Menyongsong Pilkada Kota MANNA


Hanya dalam hitungan waktu, Kota Manna (Kabupaten Bengkulu Selatan Provinsi Bengkulu) akan menyelenggarakan pesta demokrasi lokal pemilihan calon Bupati dan wakilnya. Tapi, sampai saat ini (mendekati proses pemilihan), permasalahan yang ada bukannya berkurang. Malah persoalan kian bertambah setiap hari, waktu dan jam. Kota Manna yang lekat dengan semboyan ” Manna Kota Kenangan ” seolah menyiratkan gerbang menuju kehancuran. Sekarang pun realitannya Kota Manna mungkin (sudah) tinggal kenangan. Kemajuan yang semu serta tidak kompetitif dan kurang dalam mensejahterakan masyarakat sudah sangat mengindikasikan terjadinya krisis di tubuh pemerintahan Kota Manna. Contohnya, tidak komitnya para pejabat lokal untuk memajukan daerah baik lewat pariwisata, transparansi kinerja dan lain-lain. Hanya ada segelintir orang yang berusaha memajukan daerah ini, tapi itu tidak cukup karena tidak dibarengi dengan antusiasme birokrasi akan usaha terhadap suatu kemajuan. Itulah akhirnya Kota Manna seperti mati suri dan terlelap terus tanpa gema. Jangankan untuk bergema di mata internasional, dalam negeripun manna sangat jauh tertinggal.
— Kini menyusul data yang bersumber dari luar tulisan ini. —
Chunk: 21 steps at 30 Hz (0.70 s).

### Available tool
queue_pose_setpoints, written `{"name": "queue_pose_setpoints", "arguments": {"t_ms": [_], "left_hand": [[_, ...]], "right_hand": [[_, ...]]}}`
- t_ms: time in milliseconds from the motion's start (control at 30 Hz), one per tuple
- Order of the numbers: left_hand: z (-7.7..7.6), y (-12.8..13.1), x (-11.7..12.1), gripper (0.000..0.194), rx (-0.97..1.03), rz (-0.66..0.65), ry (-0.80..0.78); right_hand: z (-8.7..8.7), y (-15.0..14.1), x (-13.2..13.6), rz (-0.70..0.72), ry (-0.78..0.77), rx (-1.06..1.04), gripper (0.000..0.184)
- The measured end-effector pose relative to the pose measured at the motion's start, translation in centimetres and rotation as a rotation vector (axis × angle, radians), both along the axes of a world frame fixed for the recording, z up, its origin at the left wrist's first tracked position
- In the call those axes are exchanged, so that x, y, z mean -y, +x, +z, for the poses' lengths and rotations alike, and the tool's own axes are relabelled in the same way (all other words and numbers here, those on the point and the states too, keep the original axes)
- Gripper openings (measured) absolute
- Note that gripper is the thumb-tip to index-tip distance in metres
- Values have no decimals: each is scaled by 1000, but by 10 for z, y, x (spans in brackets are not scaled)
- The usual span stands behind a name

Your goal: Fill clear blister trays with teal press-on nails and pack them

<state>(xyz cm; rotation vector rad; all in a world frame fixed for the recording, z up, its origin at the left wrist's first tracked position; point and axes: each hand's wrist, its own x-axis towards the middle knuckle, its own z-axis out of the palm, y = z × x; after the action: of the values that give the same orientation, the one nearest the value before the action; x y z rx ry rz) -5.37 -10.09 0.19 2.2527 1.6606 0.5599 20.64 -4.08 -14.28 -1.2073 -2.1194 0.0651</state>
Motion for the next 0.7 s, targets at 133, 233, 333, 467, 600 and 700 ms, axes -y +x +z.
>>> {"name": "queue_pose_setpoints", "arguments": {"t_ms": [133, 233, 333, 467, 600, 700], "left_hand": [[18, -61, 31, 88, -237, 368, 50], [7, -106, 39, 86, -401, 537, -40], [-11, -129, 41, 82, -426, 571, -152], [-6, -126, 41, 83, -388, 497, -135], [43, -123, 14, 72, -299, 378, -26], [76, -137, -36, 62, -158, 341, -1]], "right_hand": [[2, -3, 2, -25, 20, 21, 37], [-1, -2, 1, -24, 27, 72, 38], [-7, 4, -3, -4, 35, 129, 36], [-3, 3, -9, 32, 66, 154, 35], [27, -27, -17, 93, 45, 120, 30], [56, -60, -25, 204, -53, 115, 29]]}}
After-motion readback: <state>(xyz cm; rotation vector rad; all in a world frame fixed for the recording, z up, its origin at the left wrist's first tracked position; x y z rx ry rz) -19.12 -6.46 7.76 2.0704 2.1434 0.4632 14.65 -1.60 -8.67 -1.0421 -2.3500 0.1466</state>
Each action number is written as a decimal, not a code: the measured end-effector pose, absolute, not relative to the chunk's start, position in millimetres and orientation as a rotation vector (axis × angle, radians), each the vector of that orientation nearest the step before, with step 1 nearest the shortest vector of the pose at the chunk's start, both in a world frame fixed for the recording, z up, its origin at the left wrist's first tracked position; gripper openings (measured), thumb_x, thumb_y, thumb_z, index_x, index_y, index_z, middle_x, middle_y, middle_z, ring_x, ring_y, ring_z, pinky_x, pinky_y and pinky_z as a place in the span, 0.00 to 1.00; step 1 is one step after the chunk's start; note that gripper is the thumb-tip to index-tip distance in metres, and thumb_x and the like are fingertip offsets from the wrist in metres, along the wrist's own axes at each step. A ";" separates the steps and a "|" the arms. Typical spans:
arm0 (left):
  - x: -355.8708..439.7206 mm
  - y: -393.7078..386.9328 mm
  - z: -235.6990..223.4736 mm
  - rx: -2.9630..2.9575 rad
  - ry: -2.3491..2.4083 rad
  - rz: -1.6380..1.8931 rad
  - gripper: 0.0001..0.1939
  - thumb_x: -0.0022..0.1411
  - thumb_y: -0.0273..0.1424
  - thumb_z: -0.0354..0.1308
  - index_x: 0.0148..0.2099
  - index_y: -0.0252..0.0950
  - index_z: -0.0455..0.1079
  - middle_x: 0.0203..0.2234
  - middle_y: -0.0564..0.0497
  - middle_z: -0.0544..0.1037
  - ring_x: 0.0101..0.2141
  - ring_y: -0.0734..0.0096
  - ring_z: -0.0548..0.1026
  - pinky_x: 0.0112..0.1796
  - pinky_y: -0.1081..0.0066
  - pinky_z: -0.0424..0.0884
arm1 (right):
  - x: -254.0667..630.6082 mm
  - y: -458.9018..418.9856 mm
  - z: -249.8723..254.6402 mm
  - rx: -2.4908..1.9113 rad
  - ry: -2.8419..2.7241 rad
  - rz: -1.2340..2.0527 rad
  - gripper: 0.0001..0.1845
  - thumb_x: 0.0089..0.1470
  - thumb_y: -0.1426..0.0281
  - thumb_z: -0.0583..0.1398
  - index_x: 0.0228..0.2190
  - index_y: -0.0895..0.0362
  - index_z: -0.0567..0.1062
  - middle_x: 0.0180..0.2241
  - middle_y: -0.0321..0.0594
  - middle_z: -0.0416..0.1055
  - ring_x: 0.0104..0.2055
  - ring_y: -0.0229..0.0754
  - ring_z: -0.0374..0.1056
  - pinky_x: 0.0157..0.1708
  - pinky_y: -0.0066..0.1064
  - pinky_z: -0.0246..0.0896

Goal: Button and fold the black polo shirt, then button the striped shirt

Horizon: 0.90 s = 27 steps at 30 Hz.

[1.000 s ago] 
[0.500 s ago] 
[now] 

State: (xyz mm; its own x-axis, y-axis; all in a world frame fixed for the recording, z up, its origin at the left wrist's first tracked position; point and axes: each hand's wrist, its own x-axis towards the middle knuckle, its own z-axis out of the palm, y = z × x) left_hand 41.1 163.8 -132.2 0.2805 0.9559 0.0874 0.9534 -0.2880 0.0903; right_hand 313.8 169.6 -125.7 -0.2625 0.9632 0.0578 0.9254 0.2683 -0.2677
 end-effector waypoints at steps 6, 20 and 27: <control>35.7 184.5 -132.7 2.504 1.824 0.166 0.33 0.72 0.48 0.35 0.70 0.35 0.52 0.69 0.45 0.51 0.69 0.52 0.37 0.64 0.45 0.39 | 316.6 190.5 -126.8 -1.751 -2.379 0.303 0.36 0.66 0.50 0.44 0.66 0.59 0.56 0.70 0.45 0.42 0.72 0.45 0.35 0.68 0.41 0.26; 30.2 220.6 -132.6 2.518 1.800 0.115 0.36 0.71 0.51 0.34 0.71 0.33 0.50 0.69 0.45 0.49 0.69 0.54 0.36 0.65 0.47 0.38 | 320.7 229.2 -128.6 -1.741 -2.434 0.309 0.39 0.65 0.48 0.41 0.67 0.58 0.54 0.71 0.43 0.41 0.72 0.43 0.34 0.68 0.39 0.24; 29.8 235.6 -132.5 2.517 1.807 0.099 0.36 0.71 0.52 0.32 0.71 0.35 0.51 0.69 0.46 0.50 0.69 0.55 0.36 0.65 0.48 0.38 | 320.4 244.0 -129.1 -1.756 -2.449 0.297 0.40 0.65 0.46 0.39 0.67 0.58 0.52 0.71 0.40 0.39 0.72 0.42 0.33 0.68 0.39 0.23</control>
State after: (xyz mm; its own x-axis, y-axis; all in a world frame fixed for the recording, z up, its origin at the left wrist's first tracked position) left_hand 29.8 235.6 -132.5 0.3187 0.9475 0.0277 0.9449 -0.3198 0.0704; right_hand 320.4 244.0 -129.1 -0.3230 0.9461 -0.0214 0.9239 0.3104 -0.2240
Disisi lain, permasalahan di kota Manna semakin menjadi-jadi. Realitanya, hampir setiap hari keadaan penerangan (LISTRIK) byar pet (mati) tanpa kenal waktu dan jam. Kalaupun nyala, tegangan yang akan dipergunakan masyarakat tidak sesuai dengan proporsionalnya. Padahal, masyarakat selalu membayar biaya listrik meskipun tarif dasar listrik (TDL) setiap tahun semakin naik. Lalu, apakah ini yang bisa diberikan pemerintah daerah atas upaya mendukung para eksekutif lokal berkuasa di kota kenangan ini?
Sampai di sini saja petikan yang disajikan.